Determination of the Solution Structure of Antifreeze Glycoproteins Using Two-Dimensional Infrared Spectroscopy

Giulia Giubertoni , Konrad Meister §, Arthur L DeVries , Huib J Bakker †,*
PMCID: PMC6369719  PMID: 30615465

Abstract

graphic file with name jz-2018-03468k_0005.jpg

We study the solution structure of antifreeze glycoproteins (AFGPs) with linear and two-dimensional infrared spectroscopy (2D-IR). With 2D-IR, we study the coupling between the amide I and amide II vibrations of AFGPs. The measured nonlinear spectral response constitutes a much more clearly resolved amide I spectrum than the linear absorption spectrum of the amide I vibrations and allows us to identify the different structural elements of AFGPs in solution. We find clear evidence for the presence of polyproline II (PPII) helical structures already at room temperature, and we find that the fraction of PPII structures increases when the temperature is decreased to the biological working temperature of AFGP. We observe that inhibition of the antifreeze activity of AFGP using borate buffer or enhancing the antifreeze activity using sulfate buffer does not lead to significant changes in the protein conformation. This finding indicates that AFGPs bind to ice with their sugar side chains.

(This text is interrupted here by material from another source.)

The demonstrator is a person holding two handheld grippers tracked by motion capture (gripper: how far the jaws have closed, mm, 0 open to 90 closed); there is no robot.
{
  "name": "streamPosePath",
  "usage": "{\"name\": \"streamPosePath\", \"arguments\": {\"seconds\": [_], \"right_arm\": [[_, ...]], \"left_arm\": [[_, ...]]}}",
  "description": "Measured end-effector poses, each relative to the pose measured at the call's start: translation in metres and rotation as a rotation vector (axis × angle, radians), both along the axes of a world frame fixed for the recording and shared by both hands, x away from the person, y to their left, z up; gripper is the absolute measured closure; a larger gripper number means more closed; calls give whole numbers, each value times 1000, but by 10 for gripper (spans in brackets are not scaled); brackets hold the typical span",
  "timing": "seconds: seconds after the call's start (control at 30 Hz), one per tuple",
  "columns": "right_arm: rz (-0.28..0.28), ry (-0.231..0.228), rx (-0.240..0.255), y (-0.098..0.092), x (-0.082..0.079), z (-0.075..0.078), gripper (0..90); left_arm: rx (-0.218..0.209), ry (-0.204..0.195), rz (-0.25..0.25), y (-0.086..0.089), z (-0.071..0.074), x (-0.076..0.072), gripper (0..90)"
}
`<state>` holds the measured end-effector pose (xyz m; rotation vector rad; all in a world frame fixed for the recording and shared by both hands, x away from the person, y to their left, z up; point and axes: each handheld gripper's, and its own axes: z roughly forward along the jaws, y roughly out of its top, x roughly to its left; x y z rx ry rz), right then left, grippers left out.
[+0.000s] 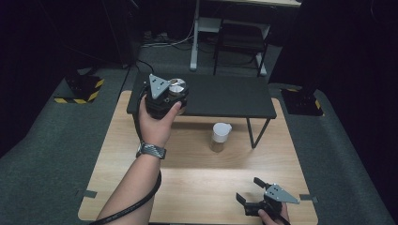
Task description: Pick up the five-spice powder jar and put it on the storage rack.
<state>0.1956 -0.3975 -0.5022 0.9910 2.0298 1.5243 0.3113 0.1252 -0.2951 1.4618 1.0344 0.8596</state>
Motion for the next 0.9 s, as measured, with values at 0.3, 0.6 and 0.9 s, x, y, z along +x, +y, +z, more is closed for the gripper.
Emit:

Antifreeze proteins (AFP) and antifreeze glycoproteins (AFGPs) are a unique class of proteins that inhibit the growth of ice crystals in living organisms and thereby enable their survival in freezing and subfreezing habitats.1,2 AFGPs were the first AFPs to be discovered and are subject to considerably less structural variations than AFPs. The primary structure of an AFGP consists of the repeating tripeptide unit (alanyl–alanyl–threonine) to which a β-d-galactosyl-(1 → 3)-α-N-acetyl-d-galactosamine is attached at the threonine side chains, as shown in Figure 1a. AFGPs typically occur in isoforms that are grouped into large AFGP1–5 and small AFGP7–8 isoforms.

Figure 1.

Figure 1

(a) Chemical structure of a representative AFGP repeat; n = 4–50. (b) Infrared spectrum of AFGP1–5 at a concentration of 2 wt % in D2O at room temperature.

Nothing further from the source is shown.